__WHAT TO WORK ON__.
The answer is one number. Say how many lines in the entries below include the word "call".

__INPUT FOR THIS TASK__.
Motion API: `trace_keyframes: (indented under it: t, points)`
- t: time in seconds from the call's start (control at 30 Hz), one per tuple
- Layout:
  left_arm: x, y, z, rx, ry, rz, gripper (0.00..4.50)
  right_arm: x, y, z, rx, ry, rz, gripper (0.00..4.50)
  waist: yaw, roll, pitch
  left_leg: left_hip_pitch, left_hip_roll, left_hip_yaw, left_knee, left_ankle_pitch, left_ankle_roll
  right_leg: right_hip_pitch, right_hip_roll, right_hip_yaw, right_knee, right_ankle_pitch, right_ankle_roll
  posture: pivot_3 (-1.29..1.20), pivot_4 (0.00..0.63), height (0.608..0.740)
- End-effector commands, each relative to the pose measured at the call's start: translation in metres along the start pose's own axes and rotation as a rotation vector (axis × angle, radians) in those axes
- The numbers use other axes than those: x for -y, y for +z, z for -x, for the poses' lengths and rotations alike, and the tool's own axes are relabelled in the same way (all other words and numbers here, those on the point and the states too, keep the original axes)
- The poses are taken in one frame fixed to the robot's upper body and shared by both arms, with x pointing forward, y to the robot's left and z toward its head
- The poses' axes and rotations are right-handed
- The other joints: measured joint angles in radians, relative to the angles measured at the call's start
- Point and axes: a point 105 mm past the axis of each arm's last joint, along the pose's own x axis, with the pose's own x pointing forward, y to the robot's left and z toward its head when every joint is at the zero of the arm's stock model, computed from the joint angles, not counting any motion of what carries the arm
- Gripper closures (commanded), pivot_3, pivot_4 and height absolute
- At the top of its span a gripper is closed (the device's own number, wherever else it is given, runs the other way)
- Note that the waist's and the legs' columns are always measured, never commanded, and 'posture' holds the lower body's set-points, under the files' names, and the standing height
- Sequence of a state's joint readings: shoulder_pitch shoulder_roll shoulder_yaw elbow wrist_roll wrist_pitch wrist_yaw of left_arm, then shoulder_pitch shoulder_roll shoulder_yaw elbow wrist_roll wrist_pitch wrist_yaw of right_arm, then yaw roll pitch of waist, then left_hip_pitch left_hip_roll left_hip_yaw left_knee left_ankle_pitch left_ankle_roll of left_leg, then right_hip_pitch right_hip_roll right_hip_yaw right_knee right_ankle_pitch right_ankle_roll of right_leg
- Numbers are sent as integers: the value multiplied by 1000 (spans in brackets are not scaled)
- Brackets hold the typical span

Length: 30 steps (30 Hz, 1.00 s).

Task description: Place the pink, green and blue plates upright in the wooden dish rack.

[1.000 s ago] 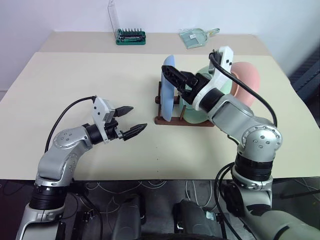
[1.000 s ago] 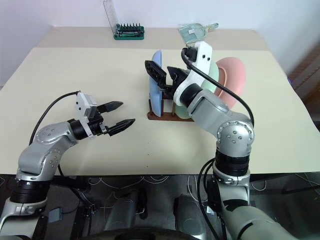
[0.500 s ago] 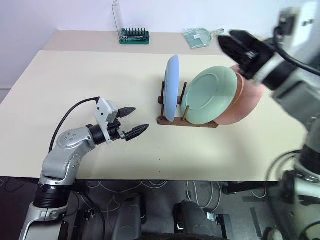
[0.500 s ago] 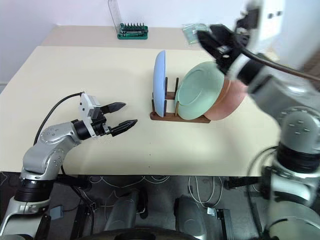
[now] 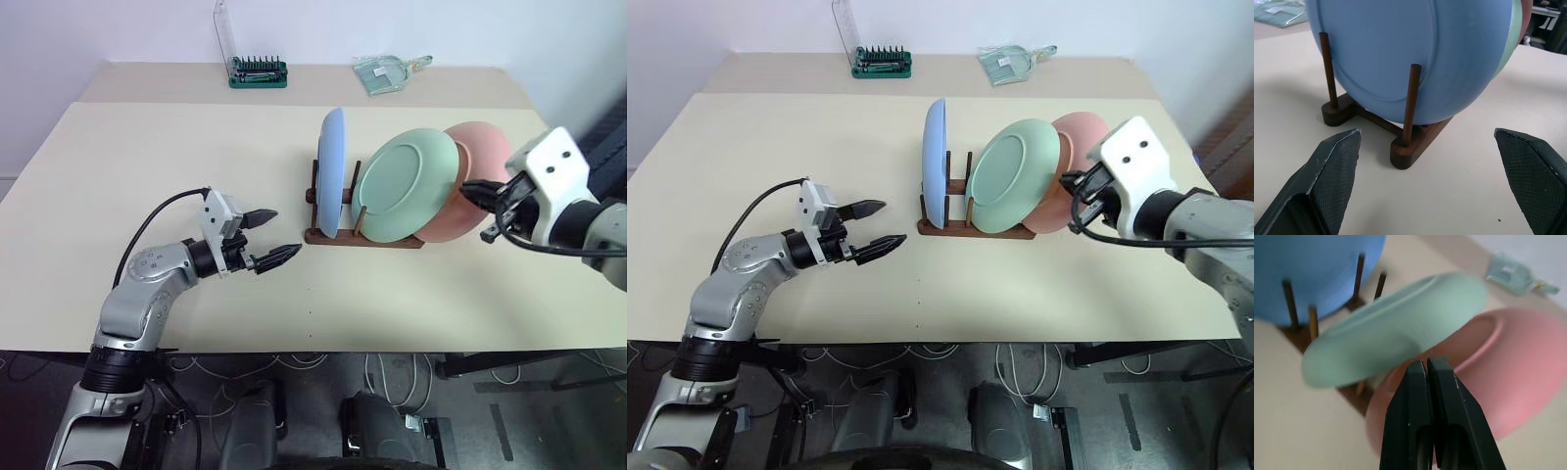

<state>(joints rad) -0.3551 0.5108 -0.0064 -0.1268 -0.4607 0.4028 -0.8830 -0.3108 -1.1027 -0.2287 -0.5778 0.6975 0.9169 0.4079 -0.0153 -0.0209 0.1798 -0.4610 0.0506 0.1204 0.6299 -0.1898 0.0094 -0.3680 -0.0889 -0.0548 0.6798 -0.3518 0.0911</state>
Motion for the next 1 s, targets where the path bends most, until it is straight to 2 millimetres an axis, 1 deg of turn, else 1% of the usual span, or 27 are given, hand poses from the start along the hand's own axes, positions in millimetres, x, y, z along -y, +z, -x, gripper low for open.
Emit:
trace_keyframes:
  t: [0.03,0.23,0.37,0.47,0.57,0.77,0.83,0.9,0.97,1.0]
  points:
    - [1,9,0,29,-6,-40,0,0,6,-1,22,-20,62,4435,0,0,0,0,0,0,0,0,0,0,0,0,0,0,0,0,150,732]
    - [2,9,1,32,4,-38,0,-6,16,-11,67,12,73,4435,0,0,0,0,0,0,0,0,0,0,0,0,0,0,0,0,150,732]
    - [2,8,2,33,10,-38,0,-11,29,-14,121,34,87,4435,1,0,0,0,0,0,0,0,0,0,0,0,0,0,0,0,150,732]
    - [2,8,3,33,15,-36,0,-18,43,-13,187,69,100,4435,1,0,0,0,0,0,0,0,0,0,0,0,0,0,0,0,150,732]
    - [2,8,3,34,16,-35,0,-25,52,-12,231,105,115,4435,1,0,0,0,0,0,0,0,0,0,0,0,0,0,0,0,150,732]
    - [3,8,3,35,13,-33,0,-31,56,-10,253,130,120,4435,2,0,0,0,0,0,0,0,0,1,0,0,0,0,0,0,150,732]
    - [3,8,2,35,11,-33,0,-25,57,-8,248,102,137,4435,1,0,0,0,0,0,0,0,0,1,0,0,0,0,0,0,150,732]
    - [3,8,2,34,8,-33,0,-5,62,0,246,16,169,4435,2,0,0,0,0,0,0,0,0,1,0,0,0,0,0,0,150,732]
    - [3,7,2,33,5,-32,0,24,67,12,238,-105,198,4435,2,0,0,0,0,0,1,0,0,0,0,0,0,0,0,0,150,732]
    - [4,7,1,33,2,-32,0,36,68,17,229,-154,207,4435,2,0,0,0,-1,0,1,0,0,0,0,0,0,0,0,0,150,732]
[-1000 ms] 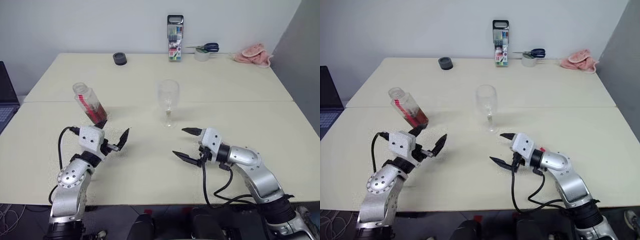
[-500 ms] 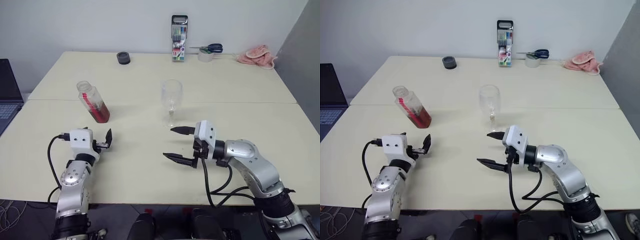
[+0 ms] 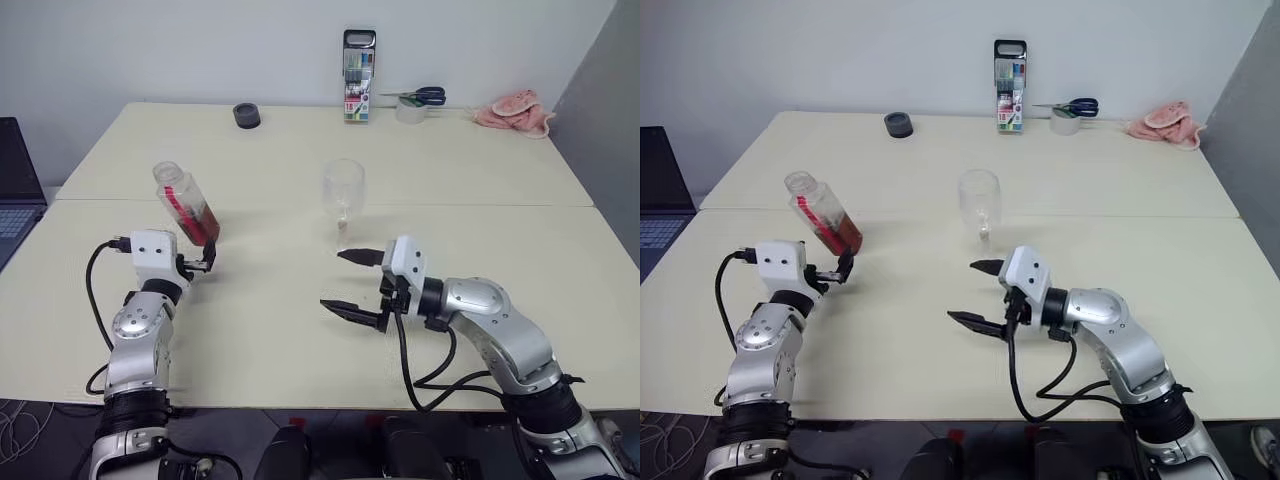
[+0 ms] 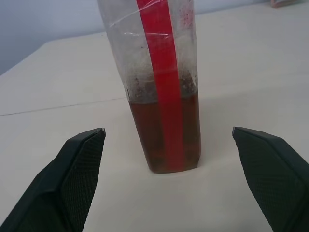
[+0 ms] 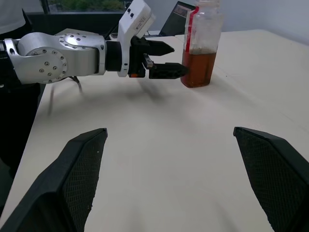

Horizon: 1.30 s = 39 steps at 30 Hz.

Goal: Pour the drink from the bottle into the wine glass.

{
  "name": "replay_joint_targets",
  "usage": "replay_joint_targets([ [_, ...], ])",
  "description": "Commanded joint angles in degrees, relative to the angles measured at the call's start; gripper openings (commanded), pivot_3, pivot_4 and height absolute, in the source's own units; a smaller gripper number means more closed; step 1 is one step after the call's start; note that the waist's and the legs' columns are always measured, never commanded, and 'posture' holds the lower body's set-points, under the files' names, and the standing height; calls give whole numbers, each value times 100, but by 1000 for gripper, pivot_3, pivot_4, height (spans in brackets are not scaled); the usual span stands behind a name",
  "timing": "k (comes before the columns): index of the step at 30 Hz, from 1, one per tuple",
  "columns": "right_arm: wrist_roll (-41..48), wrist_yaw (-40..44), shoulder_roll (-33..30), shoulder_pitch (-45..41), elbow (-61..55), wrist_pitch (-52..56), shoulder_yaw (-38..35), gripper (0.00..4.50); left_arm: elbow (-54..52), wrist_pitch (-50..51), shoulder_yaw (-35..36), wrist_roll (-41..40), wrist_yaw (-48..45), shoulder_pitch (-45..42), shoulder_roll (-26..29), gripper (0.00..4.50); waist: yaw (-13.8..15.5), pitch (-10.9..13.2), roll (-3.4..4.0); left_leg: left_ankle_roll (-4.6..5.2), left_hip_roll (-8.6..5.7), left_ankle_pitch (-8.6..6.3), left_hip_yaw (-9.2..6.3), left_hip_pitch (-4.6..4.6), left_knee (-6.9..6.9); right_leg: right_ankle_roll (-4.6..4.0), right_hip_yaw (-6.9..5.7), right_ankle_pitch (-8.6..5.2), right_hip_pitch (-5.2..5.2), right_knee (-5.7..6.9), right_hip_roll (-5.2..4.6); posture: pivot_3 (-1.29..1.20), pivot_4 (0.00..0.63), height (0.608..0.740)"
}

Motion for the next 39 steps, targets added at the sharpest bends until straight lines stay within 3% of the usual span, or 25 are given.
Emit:
replay_joint_targets([
  [1,12,-23,23,-90,-173,-52,15,4473,88,-40,94,-64,8,-250,134,4500,1,0,0,0,0,0,0,0,0,0,0,0,0,0,0,0,150,740],
  [15,-55,-43,129,-196,-117,-110,28,4473,1050,-197,183,-232,-128,-1121,253,4500,-3,0,-1,-18,0,10,0,-2,0,0,-1,0,-2,1,0,0,150,740],
  [18,-87,-100,218,-247,-87,-151,20,4500,1300,-283,193,-272,-231,-1324,298,3886,-8,0,-1,-19,-1,11,0,-2,1,0,-1,0,-2,1,0,0,150,740],
  [25,-108,-186,274,-261,-110,-179,20,4500,1553,-441,166,-334,-374,-1486,324,1814,-10,0,-2,-20,-2,11,-2,-4,0,0,1,0,-5,1,0,0,150,740],
  [29,-72,-289,250,-248,-199,-152,-113,4500,1215,-392,-14,-271,-470,-1449,250,1680,-9,0,-2,-20,-1,12,-2,-6,0,0,0,0,-8,1,0,0,150,740],
  [34,453,-732,57,9,-744,386,-1100,4500,-194,-294,-975,270,-720,-1579,195,1679,50,1,-7,-27,-4,15,-31,-61,24,0,-20,2,-32,0,-8,0,150,740],
  [39,340,-1202,-12,157,-750,169,-1693,4500,-38,-727,-1708,909,-1088,-2285,344,1672,15,1,-10,-27,-14,16,-20,-77,29,3,-18,4,-45,1,-6,0,150,740],
])
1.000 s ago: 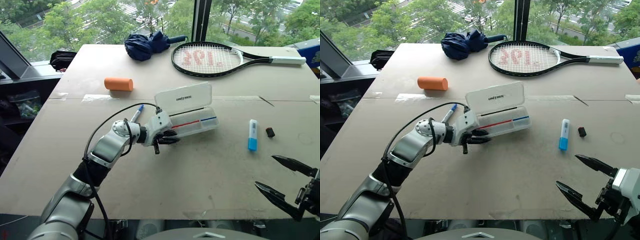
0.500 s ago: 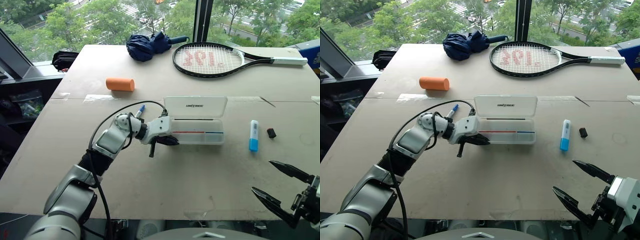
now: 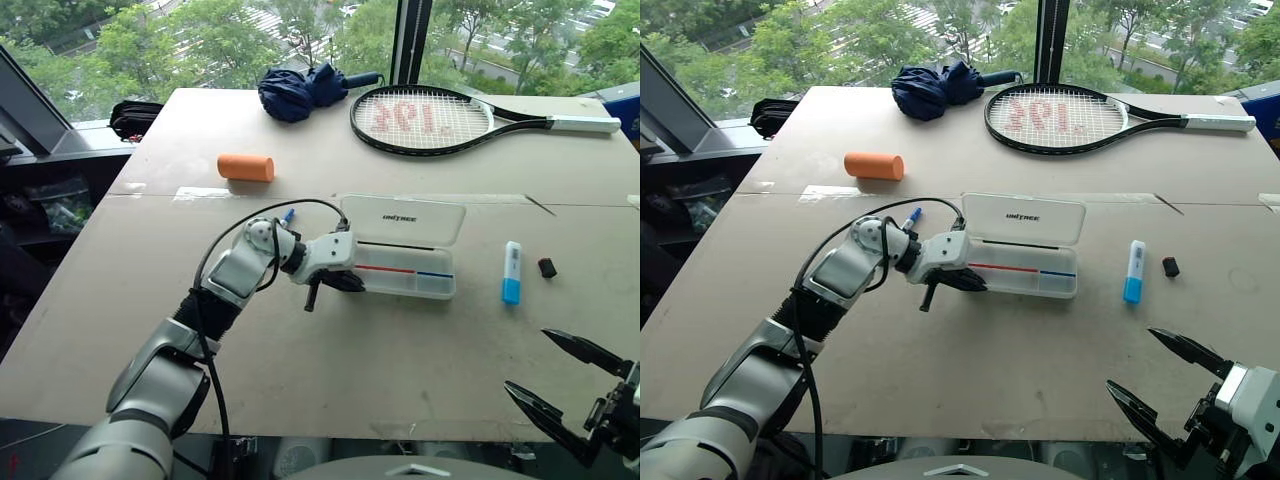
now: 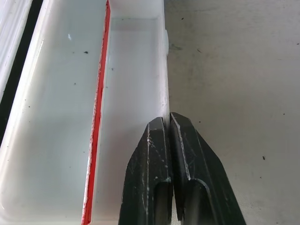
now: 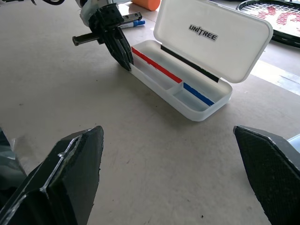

__RESULT FOR THIS EXERCISE__.
4